As the old adage goes, “you eat with your eyes.” Food choices and preferences go beyond the way that foods taste. It is their colored appearance that also subconsciously draws us to them and influences the way we perceive their taste. If you don’t believe me, think of Skittles. Would you find Skittles to be as delicious if they were only black and white? Probably not.

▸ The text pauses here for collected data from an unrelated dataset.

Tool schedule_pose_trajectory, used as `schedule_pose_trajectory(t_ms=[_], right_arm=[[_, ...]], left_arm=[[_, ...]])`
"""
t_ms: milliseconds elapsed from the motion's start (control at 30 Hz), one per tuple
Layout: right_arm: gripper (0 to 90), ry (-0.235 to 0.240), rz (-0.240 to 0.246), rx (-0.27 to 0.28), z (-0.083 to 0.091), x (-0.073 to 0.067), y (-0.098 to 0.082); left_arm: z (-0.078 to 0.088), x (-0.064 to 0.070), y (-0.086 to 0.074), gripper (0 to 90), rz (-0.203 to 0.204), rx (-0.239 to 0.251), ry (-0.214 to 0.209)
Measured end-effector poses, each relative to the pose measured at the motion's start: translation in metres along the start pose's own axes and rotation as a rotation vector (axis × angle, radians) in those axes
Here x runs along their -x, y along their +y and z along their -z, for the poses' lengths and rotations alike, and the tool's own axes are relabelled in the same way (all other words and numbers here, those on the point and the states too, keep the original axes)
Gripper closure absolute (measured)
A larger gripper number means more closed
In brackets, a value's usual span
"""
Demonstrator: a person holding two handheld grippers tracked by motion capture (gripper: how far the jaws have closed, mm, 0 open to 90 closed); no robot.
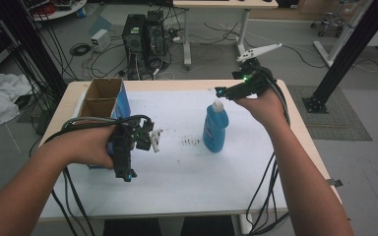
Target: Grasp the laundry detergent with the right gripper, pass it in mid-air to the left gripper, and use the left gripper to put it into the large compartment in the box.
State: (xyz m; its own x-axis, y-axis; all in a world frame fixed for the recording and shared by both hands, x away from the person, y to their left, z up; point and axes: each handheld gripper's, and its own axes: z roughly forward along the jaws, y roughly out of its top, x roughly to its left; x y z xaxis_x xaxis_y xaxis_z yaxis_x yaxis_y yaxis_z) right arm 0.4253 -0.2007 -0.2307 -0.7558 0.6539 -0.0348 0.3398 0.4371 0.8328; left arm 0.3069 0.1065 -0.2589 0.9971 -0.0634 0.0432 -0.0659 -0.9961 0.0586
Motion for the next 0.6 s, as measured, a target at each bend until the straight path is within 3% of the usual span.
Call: schedule_pose_trajectory(t_ms=[133,600], right_arm=[[13.1,0.011,-0.010,0.043,0.012,0.002,-0.014],[13.1,0.010,-0.009,0.060,0.035,-0.012,-0.057]], left_arm=[[-0.001,0.001,0.002,1.7,-0.006,0.001,-0.002],[-0.003,0.002,0.005,1.7,-0.015,0.000,-0.004]])
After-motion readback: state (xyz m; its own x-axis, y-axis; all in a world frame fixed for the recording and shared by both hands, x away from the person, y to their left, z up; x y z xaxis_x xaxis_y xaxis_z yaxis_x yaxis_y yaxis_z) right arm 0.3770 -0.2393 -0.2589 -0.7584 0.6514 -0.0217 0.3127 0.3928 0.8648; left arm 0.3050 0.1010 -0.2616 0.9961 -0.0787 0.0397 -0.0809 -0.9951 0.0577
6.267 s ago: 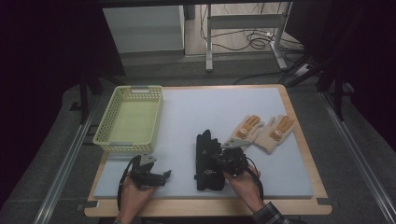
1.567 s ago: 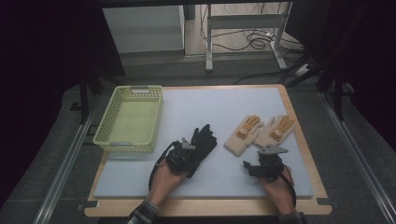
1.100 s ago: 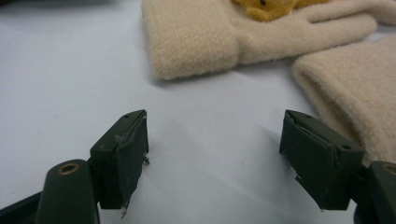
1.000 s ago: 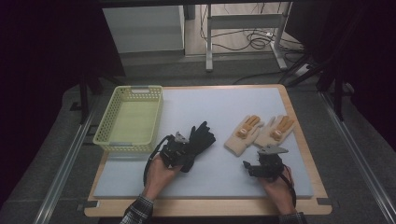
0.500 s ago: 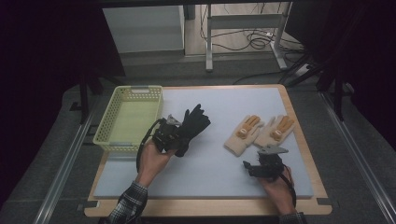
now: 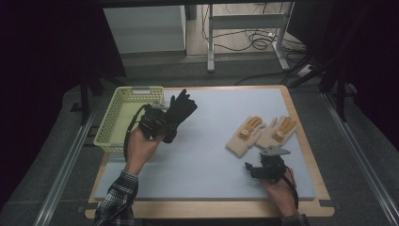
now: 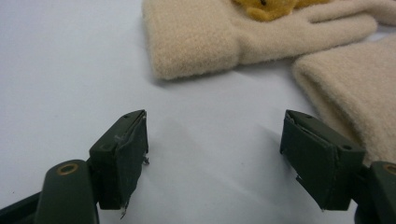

The naturally-occurring purple color found in fruits and vegetables like grapes, beets, eggplant, and cabbage are packed with fiber, antioxidants, vitamins and minerals that promote heart health. Purple produce gets its color from the antioxidant anthocyanin (zan-tho-sigh-ah-nin). This same antioxidant is also found in red, blue and black colored fruits and vegetables. Antioxidants play an important role in fighting free radicals that may cause cell damage, reducing inflammation and preventing diseases. Studies reveal that  consumption of anthocyanins can reduce one’s risk of mortality from heart disease1 and may also lower LDL or “bad cholesterol” among those who have elevated biomarkers.2

According to the CDC, only 1 in 10 U.S. adults consume the recommended 1.5-2 cups of fruit and 2-3 cups of vegetables daily. Even more concerning, only 32% of Americans seek to include colorful produce in their diets!3 And, although 73% of Americans know purple produce is an option, only 3% of total produce intake is derived from the blue/purple group.3-4 This means many Americans aren’t getting the nutrition they need to avoid preventable chronic diseases. A daily 8-ounce serving of Welch’s 100% Grape Juice made with Concord grapes is an excellent way to increase your anthocyanin intake while reaping the health benefits that purple fruits offer!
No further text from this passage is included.